• Task prompt:
Take each line from the entries that holds "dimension" and copy it out.

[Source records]
============
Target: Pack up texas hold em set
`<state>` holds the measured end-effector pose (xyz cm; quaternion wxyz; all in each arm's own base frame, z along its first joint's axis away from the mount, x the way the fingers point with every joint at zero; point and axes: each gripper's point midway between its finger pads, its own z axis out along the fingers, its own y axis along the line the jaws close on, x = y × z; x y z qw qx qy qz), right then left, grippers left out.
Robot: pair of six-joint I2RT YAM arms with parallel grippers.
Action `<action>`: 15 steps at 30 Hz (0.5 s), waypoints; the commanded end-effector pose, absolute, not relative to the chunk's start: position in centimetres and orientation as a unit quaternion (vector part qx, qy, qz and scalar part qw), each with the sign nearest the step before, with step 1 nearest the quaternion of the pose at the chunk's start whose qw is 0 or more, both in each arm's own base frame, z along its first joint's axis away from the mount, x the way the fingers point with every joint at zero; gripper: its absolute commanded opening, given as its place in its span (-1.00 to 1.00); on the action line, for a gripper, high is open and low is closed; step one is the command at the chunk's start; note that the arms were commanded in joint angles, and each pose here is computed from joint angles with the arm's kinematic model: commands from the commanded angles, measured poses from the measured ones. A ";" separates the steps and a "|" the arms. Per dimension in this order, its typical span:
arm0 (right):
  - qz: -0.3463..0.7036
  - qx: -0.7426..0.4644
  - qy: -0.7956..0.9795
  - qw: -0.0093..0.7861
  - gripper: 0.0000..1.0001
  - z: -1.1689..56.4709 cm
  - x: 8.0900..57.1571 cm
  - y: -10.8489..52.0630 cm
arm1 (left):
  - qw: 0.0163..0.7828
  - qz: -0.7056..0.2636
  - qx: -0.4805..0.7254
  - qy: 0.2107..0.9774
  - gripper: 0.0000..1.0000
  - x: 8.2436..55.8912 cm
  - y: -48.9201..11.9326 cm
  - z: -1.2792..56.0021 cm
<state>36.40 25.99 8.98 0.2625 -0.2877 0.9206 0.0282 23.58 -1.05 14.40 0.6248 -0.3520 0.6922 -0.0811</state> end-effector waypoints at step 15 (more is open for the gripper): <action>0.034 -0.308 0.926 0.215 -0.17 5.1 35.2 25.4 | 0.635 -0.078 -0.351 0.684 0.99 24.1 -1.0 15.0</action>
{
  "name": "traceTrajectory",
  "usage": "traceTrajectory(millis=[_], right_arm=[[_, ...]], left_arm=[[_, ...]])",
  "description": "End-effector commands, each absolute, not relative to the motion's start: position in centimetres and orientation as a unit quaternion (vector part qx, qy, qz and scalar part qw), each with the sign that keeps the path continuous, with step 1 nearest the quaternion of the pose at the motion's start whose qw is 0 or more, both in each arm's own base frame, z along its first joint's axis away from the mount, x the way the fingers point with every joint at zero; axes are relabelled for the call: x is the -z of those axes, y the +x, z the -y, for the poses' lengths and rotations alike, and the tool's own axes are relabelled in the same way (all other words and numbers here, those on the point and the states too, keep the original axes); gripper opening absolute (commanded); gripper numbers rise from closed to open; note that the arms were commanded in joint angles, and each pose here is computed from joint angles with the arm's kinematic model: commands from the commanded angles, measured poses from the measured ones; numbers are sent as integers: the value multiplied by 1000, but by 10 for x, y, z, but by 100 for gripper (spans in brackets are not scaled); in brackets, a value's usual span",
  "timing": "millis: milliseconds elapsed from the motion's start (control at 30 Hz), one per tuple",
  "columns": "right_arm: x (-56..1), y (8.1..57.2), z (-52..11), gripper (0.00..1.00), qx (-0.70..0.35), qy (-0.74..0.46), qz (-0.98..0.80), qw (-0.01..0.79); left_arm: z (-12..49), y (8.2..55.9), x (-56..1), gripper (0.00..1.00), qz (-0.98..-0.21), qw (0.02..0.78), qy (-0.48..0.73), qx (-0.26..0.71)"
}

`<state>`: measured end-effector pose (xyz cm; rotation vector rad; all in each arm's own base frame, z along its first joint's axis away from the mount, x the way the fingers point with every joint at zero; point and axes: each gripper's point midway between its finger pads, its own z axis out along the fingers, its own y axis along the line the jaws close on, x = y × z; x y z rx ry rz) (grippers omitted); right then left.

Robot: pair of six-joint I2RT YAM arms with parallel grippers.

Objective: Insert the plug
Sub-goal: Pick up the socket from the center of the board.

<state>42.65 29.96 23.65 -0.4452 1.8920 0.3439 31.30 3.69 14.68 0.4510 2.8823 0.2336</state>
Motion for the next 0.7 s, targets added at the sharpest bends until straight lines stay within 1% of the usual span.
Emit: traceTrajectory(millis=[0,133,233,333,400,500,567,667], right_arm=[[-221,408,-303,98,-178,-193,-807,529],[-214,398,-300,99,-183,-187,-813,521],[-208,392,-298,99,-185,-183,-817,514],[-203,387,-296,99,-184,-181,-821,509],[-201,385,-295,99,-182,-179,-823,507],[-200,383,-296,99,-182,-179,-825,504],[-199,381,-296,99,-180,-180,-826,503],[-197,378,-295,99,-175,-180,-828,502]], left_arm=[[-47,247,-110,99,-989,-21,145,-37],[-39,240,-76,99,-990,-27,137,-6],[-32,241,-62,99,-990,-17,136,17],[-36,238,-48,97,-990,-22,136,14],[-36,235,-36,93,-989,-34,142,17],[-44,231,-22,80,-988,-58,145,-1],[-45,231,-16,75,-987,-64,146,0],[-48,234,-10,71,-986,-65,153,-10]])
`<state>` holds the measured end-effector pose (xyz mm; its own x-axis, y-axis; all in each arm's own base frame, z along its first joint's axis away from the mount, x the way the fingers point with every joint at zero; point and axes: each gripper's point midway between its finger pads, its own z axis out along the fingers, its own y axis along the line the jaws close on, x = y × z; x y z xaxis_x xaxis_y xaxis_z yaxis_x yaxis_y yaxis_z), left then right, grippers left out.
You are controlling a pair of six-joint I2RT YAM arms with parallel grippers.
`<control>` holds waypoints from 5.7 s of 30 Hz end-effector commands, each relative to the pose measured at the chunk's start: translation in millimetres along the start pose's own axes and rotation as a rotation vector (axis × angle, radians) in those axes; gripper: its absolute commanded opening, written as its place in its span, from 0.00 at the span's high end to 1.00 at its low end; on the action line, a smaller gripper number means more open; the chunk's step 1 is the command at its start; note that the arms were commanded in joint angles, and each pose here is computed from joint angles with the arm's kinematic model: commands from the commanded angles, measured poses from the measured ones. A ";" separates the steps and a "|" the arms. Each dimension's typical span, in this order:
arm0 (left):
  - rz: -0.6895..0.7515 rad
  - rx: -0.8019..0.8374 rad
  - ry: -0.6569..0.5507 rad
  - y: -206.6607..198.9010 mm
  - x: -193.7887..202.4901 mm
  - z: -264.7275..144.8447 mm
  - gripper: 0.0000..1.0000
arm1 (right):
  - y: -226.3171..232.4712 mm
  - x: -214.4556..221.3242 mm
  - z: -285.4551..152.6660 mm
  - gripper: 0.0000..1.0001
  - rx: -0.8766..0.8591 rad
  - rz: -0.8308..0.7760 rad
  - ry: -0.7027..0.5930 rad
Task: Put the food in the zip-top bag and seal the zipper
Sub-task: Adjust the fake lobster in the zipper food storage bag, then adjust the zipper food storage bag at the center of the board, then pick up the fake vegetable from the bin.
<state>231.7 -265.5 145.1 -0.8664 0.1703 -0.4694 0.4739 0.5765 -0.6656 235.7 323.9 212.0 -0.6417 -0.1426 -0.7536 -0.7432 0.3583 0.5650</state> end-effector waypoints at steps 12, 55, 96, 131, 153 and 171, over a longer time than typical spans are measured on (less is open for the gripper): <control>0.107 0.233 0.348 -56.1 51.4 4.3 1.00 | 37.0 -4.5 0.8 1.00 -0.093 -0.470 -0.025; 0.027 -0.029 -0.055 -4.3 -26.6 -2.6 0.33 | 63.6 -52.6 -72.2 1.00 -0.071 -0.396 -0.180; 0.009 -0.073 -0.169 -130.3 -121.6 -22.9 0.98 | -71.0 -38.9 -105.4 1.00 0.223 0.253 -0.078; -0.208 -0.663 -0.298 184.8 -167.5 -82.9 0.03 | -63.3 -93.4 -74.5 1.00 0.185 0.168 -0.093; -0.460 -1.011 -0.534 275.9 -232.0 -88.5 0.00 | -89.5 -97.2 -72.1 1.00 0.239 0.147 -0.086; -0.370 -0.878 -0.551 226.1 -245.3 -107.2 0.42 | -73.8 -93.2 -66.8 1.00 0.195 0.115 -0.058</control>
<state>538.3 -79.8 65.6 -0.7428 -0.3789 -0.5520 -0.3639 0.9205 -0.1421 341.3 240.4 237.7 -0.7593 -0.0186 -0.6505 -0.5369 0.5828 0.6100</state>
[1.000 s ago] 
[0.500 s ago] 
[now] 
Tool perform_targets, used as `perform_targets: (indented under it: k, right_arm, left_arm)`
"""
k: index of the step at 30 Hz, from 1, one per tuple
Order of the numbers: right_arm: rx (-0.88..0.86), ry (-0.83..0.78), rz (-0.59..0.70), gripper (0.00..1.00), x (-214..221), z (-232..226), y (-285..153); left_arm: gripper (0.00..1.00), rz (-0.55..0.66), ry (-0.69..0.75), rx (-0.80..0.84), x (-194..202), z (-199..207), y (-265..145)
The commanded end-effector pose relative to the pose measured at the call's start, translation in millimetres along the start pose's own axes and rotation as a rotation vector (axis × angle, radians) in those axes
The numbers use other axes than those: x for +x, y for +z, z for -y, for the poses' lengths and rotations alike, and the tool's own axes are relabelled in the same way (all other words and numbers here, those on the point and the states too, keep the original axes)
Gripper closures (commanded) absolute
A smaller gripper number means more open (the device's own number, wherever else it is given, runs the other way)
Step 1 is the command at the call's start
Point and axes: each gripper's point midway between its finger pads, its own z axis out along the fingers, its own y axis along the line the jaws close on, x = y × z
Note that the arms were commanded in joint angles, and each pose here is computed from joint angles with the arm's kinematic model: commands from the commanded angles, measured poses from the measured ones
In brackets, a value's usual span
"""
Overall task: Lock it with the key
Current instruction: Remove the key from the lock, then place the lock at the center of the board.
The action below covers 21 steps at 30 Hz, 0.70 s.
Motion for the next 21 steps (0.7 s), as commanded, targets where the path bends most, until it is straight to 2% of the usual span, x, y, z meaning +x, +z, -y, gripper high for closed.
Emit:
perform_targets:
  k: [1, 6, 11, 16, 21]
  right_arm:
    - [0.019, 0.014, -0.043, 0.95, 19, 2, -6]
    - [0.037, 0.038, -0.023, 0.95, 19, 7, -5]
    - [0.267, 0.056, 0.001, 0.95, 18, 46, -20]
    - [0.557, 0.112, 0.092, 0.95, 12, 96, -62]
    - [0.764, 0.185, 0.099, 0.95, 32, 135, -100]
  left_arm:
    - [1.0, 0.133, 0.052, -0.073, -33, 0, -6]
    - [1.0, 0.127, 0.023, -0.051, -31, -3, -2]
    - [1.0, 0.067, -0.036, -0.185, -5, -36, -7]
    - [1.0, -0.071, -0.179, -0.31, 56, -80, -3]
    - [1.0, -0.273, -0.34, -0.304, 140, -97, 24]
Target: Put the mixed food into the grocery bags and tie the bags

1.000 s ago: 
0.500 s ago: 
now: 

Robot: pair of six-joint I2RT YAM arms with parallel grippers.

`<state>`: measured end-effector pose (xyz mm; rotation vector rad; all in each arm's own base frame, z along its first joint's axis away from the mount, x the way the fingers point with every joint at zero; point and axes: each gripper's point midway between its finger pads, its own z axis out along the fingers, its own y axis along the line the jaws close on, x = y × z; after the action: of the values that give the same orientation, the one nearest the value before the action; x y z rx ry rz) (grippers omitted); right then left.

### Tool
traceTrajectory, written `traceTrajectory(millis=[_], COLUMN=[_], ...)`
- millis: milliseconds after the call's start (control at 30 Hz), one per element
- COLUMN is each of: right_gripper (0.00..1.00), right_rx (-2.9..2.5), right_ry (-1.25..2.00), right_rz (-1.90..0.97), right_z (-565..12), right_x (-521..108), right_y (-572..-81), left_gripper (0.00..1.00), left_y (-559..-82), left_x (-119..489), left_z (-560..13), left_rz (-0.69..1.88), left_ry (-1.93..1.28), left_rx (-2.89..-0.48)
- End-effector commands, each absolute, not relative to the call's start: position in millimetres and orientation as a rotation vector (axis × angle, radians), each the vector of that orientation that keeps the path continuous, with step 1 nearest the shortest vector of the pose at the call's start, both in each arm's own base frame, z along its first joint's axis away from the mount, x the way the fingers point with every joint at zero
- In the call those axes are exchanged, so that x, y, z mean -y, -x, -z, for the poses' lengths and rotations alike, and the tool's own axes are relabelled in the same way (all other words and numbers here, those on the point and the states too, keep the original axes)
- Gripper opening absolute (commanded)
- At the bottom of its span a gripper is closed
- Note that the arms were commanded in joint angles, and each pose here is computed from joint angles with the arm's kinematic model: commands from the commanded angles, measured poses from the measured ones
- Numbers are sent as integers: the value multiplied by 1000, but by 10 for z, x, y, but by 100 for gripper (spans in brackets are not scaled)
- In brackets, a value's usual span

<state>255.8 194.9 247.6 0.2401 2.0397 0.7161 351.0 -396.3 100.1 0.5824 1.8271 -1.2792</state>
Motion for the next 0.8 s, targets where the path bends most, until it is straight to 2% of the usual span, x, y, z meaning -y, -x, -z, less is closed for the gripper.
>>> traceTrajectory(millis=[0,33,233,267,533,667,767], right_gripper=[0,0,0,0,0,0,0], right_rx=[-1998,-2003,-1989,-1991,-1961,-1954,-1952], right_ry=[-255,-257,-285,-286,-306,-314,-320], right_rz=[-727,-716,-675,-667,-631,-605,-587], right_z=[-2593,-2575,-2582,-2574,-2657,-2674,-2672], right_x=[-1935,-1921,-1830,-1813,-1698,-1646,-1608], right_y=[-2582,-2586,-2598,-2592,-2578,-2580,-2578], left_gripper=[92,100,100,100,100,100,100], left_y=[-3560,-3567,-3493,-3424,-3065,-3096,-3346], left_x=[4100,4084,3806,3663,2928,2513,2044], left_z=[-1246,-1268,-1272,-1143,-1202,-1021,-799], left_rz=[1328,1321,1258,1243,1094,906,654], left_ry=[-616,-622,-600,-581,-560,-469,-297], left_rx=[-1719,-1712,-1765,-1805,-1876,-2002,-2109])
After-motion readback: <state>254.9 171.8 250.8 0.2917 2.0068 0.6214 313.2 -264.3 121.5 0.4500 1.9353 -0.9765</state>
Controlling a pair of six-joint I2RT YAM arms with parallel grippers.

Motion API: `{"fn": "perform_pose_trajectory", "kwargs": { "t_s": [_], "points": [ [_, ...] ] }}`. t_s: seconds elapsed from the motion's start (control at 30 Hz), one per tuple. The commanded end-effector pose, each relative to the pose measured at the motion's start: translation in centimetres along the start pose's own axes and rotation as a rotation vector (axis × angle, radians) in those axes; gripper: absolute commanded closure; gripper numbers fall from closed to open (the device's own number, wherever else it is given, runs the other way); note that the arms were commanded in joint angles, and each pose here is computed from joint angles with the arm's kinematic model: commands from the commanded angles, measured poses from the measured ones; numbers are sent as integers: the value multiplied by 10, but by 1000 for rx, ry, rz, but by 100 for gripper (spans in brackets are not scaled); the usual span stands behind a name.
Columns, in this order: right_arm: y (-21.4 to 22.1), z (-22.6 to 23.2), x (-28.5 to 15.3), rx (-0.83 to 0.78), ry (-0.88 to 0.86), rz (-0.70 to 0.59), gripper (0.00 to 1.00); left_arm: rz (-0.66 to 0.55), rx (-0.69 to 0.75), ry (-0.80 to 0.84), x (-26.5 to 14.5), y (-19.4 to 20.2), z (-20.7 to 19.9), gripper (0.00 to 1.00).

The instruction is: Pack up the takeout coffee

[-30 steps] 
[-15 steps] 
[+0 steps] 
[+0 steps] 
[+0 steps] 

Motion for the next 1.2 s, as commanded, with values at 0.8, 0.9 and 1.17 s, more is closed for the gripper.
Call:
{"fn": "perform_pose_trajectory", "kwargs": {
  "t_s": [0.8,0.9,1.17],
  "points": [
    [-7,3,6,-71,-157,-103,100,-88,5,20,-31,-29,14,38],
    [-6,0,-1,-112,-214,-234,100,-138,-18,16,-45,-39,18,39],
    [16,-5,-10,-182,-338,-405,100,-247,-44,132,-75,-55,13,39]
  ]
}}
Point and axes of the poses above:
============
• Result of this exercise:
Action `<action>`: 15 steps at 30 Hz (0.5 s), waypoints; the commanded end-effector pose, absolute, not relative to the chunk's start: position in centimetres and orientation as a unit quaternion (vector part qx, qy, qz and scalar part qw), each with the sign nearest the step before, with step 1 nearest the quaternion of the pose at the chunk's start whose qw is 0 or more, both in each arm's own base frame, z along its first joint's axis away from the mount, x the way the fingers point with every joint at zero; gripper: its absolute commanded opening, given as its place in its span (-1.00 to 1.00); on the action line, for a gripper, high is open and low is closed; step one is the command at the chunk's start; note that the arms were commanded in joint angles, and each pose here is computed from joint angles with the arm's kinematic model: commands from the commanded angles, measured poses from the measured ones. A ";" separates the steps and a "|" the arms. Per dimension in this order, its typical span:
`<control>` holds waypoints from 5.7 s of 30 Hz end-effector commands, each relative to the pose measured at the chunk's start: translation in millimetres along the start pose's own axes and rotation as a rotation vector (axis × angle, radians) in those axes; gripper: its absolute commanded opening, written as its place in its span, from 0.00 at the span's high end to 1.00 at its low end; on the action line, a smaller gripper number means more open; the chunk's step 1 is the command at its start; note that the arms were commanded in joint angles, and each pose here is computed from joint angles with the arm's kinematic model: commands from the commanded angles, measured poses from the measured ones. A ";" separates the steps and a "|" the arms. Each dimension's typical span, in this order:

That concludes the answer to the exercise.